GraphQL Rate Limiting¶
django-smart-ratelimit can rate-limit GraphQL operations for both
Graphene and
Strawberry. It plugs in as a Graphene middleware
or a Strawberry schema extension, reuses your configured backend, and can
optionally weight the limit by query complexity so that expensive queries
consume more of the allowance.
Everything lives in django_smart_ratelimit.graphql. Graphene and Strawberry
are optional: the module imports nothing from either at load time, so it is safe
to import without them installed. The Strawberry extension imports Strawberry
lazily, only when you build it.
Installation¶
The Graphene middleware needs Graphene:
pip install "django-smart-ratelimit[graphql]"

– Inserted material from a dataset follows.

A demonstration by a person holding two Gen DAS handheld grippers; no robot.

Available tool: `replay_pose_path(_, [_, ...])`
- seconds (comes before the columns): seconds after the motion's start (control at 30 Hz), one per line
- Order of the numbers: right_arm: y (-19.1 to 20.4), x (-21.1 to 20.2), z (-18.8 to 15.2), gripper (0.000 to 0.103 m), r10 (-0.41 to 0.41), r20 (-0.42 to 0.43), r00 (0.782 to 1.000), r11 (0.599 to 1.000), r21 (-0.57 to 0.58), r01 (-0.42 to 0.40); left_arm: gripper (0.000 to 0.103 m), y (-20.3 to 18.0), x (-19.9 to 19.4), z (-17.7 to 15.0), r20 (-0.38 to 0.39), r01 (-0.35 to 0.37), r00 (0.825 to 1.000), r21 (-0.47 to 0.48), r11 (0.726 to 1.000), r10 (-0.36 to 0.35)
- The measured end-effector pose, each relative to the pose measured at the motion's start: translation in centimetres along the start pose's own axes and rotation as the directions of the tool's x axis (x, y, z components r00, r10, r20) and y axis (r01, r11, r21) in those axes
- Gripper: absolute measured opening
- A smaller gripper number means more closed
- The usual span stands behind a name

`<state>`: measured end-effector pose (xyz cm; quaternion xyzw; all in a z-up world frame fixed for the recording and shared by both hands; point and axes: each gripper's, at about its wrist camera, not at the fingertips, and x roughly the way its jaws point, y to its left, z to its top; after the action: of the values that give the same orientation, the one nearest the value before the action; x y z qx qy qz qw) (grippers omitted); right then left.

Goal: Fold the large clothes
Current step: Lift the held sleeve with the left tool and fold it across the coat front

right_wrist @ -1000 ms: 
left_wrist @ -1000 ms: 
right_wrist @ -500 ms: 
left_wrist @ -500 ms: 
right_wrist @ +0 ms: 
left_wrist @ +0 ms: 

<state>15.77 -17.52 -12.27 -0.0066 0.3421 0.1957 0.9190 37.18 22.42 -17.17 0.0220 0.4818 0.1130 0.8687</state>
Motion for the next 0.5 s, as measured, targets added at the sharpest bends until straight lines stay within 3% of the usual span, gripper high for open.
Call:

This pulls in graphene>=3.0. For Strawberry, install
strawberry-graphql yourself — it is not part of
the graphql extra. If you call make_strawberry_extension() without
Strawberry installed, it raises django.core.exceptions.ImproperlyConfigured.
Graphene¶
Add GrapheneRateLimitMiddleware to the middleware list you pass to
schema.execute():
from django_smart_ratelimit.graphql import GrapheneRateLimitMiddleware
result = schema.execute(
query,
context=request,
middleware=[GrapheneRateLimitMiddleware(rate="100/m")],
)
GrapheneRateLimitMiddleware accepts:
rate— the limit string incount/periodform (default"60/m"), e.g."100/m","1000/h". Periods are the same ones used everywhere else in the library (s,m,h,d).key— an optional callablerequest -> strthat produces the limiter key. If omitted, the client IP is used (django_smart_ratelimit.key_functions.get_ip_key, which respects your proxy-trust settings).complexity_cost—bool, defaultFalse. WhenTrue, each operation is chargedestimate_query_complexity(query)instead of1. See below.
Only top-level operations are limited¶
The middleware checks the limit once per operation, on the top-level resolver
(root is None). Nested field resolvers are passed straight through and never
counted, so a query that selects many fields still costs a single increment (or
a single complexity-weighted increment). This keeps the count proportional to
the number of operations a client sends, not the number of resolvers Graphene
happens to invoke.
Per-user keys¶
from django_smart_ratelimit.graphql import GrapheneRateLimitMiddleware
def user_or_ip(request):
user = getattr(request, "user", None)
if user is not None and user.is_authenticated:
return f"user:{user.pk}"
from django_smart_ratelimit.key_functions import get_ip_key
return get_ip_key(request)
middleware = [GrapheneRateLimitMiddleware(rate="200/m", key=user_or_ip)]
The request handed to your key function is taken from the execution
context: Graphene's info.context is the Django request itself.
Handling the limit¶
When an operation is denied, the middleware raises
GraphQLRateLimitExceeded:
from django_smart_ratelimit.graphql import GraphQLRateLimitExceeded
try:
result = schema.execute(query, context=request, middleware=[...])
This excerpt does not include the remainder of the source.